The afferent connections to the constricting sphincter muscles come from the Edinger-Westphal nucleus in the brainstem. Information about luminance travels from the retina, through ganglion cells of the optic nerve and the olivary pretectal nucleus, to the Edinger-Westphal. From there efferent connections go through the oculomotor nerve to the ciliary ganglion behind the eye, where they connect to the short ciliary nerves that directly control the pupil constrictor muscles. This simple pathway facilitates the pupillary light reflex (Loewenfeld, 1993).
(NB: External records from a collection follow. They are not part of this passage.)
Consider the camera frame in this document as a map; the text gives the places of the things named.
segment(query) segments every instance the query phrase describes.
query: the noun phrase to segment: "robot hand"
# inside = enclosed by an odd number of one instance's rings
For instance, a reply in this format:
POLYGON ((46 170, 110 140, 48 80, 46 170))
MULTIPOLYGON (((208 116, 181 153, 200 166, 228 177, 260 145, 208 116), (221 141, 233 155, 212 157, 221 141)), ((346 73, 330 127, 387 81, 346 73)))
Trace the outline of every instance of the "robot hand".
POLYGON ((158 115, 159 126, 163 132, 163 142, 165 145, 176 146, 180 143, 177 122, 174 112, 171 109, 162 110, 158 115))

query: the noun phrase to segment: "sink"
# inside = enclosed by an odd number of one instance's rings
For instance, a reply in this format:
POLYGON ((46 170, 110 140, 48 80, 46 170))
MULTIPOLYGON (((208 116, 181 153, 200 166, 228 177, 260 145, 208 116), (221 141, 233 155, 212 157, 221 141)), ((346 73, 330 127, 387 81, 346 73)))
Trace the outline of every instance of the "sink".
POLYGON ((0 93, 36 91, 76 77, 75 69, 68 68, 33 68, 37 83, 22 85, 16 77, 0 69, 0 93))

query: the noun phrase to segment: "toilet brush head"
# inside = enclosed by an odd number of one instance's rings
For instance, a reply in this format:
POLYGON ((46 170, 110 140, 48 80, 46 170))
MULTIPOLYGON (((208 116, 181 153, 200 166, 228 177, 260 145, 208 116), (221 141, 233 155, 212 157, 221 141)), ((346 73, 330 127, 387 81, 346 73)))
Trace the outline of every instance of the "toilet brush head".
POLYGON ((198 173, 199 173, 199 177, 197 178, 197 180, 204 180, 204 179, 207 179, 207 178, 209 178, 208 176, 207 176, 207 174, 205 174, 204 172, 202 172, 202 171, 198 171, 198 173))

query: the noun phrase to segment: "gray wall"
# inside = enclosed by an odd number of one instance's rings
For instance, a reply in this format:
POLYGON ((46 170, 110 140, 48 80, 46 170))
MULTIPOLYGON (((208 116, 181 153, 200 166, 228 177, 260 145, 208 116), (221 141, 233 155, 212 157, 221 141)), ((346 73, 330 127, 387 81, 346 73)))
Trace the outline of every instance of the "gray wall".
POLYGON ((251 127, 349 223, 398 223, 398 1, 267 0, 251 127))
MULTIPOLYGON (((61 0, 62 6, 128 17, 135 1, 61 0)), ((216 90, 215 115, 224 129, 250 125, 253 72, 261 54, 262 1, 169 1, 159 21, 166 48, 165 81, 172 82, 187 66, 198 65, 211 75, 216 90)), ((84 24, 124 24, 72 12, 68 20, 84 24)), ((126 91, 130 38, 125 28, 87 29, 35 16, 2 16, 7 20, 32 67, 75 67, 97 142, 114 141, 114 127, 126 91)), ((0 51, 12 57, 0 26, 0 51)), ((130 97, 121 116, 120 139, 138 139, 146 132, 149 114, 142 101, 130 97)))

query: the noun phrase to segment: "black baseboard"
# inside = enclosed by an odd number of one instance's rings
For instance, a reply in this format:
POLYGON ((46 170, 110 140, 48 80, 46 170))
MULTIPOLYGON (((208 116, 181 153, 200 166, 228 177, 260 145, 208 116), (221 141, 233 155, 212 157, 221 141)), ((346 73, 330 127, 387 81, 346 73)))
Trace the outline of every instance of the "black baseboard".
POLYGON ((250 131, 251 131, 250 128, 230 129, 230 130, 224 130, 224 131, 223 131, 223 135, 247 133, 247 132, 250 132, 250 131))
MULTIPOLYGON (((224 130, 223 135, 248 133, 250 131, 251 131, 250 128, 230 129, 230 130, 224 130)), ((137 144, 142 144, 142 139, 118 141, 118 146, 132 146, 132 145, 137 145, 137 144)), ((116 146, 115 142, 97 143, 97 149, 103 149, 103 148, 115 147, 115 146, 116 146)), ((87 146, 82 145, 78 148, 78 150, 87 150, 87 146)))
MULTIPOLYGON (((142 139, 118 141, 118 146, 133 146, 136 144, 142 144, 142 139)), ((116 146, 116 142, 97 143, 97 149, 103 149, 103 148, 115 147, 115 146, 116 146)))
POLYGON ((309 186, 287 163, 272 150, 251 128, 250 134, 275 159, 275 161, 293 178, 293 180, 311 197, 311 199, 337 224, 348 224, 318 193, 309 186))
The accommodation reflex (or pupil near reflex), when the eye is focused on a near object, is a bit more complex, but also involves pupil constriction. Additionally, the accommodation reflex causes two other muscular actions: (i), the ciliary muscles contract, which releases the tension of the zonule fibers and thereby increase the curvature of the lens. And (ii), the medial rectus nerves contract, causing the eyes to converge (Beatty and Lucero-Wagoner, 2000). The efferent pathways are grossly the same as for the pupillary light reflex, with fibers originating in the Edinger-Westphal nucleus and innervating the corresponding muscles through the oculomotor nerve. Up to now, we know very little about the afferent pathways of the accommodation response. With conventional non-invasive pupillometry methods we are not able to distinguish between these two reflexes, or any other mechanisms constricting the pupil. We must therefore always keep in mind that any effect we see in the pupil might be accompanied by lens accommodation or vergence adjustments.

The innervation of the dilator muscles is quite different from that of the constrictor muscles. Many cortical and subcortical structures have connections to the nucleus paragigantocellularis lateralis (PGi, also often abbreviated as PGL), located in the rostral ventrolateral medulla. From there the PGi sends projections through the intermediolateral cell column of the spinal cord to the superior cervical ganglion (SCG). Axons go from the SCG, through the root of the ciliary ganglion and the long ciliary nerves to the eye, where they innervate the pupil dilator muscles (Drake et al., 2009). The afferent connections to the PGi include the medial prefrontal cortex (mPFC), orbitofrontal cortex (OFC), anterior cingulate cortex (ACC) and insular cortex, but also subcortical structures such as the amygdala and peripheral inputs from the vagal nerve (Nieuwenhuis et al., 2011). This broad variety of afferents accounts for the abundance of processes it is associated with. Most sensory stimulations, not just visual, are accompanied by pupil dilation. But internally generated cognitive processes, such as cognitive load, motor output and emotions, can also cause the pupil to dilate (Beatty and Lucero-Wagoner, 2000).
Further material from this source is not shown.